'Go For It!'

So Kate and I, realizing that we hadn’t made the time to drive 20 minutes to the gym in, well, months, pitched $30 at Amazon and got a copy of “Yourself!Fitness.” It alleges to be a personal trainer in-a-box, more or less, and they’ve got versions which run on Windows, the PS2, and the XBox. Since we’ve got an XBox which really only gets used for playing Halo2 (poorly, I’ve been told by several 13-year-olds), it seemed a good idea. (Side note: the Y!F site specifically has a FAQ refuting the idea that the program is for women only. This idea had not actually occurred to me before I saw the FAQ, much like the idea that I could go down the drain had not occurred to me before Mr. Rogers assured me that I could not.

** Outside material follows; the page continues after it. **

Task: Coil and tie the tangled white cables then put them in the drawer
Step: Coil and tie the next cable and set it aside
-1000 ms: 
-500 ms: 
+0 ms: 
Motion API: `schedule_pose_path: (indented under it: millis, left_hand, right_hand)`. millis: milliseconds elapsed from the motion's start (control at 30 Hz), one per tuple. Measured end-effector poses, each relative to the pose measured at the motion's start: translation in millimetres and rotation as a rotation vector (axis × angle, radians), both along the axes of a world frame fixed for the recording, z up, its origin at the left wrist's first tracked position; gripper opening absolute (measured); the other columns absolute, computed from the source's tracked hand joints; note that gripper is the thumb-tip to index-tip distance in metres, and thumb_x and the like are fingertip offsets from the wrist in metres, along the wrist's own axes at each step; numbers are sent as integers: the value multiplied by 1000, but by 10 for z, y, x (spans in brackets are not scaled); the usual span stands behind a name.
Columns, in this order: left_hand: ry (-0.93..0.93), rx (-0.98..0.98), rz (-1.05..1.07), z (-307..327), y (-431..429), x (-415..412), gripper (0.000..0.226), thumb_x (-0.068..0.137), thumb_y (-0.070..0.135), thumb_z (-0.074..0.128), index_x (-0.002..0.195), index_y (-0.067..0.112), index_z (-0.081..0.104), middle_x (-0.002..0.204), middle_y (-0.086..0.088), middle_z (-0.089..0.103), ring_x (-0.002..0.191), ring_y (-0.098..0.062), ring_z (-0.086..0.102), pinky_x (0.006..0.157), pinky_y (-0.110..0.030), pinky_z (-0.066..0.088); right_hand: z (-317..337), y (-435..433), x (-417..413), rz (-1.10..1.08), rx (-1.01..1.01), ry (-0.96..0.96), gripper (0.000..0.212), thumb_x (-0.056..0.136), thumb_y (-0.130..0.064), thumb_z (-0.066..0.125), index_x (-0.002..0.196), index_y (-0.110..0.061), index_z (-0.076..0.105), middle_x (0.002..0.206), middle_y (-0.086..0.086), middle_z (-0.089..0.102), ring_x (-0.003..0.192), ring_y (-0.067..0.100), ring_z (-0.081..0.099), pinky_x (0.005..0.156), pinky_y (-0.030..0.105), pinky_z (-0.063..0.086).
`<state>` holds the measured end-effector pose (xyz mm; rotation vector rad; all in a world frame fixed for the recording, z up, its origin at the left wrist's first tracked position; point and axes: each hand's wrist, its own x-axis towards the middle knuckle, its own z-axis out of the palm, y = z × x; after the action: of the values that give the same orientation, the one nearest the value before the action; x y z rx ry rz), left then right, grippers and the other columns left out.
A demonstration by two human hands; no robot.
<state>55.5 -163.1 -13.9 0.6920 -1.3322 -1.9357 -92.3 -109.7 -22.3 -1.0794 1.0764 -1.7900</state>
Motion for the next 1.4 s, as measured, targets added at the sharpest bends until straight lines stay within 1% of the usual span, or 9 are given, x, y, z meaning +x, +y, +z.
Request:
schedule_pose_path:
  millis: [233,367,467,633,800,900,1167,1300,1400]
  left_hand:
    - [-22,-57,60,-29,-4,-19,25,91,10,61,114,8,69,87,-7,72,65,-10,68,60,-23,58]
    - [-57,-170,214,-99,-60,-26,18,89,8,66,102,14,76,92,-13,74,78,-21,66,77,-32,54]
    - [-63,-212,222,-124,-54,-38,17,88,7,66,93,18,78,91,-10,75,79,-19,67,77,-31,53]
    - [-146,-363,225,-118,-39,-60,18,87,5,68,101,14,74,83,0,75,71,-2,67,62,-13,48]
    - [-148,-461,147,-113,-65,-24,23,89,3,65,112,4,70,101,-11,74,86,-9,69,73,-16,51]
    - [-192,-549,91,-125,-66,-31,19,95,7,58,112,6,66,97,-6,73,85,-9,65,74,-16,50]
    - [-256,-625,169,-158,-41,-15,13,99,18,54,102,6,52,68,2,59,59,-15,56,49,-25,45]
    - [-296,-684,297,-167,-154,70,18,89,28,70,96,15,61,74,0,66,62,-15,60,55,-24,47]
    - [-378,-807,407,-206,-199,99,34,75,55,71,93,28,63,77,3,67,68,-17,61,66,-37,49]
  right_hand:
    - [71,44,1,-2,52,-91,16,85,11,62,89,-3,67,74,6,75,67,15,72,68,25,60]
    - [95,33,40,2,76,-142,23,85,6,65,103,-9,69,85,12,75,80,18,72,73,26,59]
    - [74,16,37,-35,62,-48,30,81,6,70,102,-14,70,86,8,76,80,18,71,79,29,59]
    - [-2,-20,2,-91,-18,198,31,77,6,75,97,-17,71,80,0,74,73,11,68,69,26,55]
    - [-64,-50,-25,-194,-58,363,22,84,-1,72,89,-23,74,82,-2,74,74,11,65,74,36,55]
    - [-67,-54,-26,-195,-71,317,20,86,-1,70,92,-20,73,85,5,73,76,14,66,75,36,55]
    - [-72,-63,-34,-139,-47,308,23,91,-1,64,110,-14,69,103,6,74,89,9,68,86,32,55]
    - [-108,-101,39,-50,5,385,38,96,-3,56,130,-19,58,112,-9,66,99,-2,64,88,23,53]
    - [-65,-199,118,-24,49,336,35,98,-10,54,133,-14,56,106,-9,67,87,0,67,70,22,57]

Ah, psychology.)

Yesterday we started up Y!F and told it how tall (fairly), old (marginally), heavy (not really), and energetic (somewhat) we are. Kate did a workout with it yesterday, and I did my first this morning before work.

The bland encouragements from the non-threateningly skinny “trainer,” “Maya” are predictably “insipid,” but I got a decent 30 minute workout waving my arms around and doing crunches down in our TV cave. Not enough stretching and cooldown time, IMO, but this was meant as a “core strength” workout, not cardio, so maybe there’s room for improvement.

The program also has a yoga section, with which I had the same problem I have in live yoga classes: if one doesn’t know the various poses, it’s impossible to do them with any timing or grace and watch the instructor for what posture/breathing tempo one is supposed to be following. Maybe it comes with repetition.

I’d like to still go to the gym occasionally – I still want to do some weight training, above and beyond cardio stuff – but for a quick low-overhead way to get some exercise, it seems like it might be pretty cool. The real proof will be whether I’m still doing these workouts in a month or three, but the fact that I’m doing anything at all feels pretty good. (We’ve been swimming in the pond a bit more, too, revealing two things: A) Kate’s an awesome swimmer, fast and graceful and sleek, and B) I’m a terrible swimmer, slow, clumsy, and nearly always on the edge of panic.)